(Records from a dataset)
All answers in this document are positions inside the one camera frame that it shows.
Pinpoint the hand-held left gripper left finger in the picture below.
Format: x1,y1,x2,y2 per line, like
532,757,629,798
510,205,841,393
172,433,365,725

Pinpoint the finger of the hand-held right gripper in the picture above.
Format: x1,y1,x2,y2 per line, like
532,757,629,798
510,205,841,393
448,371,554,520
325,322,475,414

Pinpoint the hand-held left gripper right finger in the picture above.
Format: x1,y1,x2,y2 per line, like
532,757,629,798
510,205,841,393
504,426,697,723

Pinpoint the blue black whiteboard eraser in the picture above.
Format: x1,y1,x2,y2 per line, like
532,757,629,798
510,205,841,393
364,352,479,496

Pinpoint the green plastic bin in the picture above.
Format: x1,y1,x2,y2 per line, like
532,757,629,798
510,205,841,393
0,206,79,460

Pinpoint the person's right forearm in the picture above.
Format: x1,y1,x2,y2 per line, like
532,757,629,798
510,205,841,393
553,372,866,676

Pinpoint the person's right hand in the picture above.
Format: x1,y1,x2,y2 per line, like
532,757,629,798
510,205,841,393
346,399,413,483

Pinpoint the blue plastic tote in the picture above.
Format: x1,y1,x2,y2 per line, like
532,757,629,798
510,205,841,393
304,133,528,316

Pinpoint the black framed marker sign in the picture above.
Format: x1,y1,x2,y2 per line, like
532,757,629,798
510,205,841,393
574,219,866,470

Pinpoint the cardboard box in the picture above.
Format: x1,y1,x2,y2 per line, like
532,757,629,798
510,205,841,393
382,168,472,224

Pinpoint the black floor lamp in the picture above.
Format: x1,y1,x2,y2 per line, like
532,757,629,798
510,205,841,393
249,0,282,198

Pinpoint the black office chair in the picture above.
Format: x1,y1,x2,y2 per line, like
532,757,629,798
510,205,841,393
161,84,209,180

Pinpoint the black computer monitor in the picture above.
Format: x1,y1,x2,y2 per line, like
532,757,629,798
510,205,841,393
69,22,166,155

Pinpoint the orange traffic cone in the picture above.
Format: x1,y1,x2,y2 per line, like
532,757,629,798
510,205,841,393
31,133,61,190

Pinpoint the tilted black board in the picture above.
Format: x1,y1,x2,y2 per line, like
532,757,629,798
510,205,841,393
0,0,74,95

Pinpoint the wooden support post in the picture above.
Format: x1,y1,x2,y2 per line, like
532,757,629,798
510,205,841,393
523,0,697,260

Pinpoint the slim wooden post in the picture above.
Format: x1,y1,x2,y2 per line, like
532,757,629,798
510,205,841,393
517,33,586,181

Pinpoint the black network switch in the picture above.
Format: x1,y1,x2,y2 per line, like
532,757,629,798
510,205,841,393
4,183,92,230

__TASK DIRECTIONS__.
A single number is the whole answer: the tally of lines in the entries that hold "gripper".

__RESPONSE AREA__.
3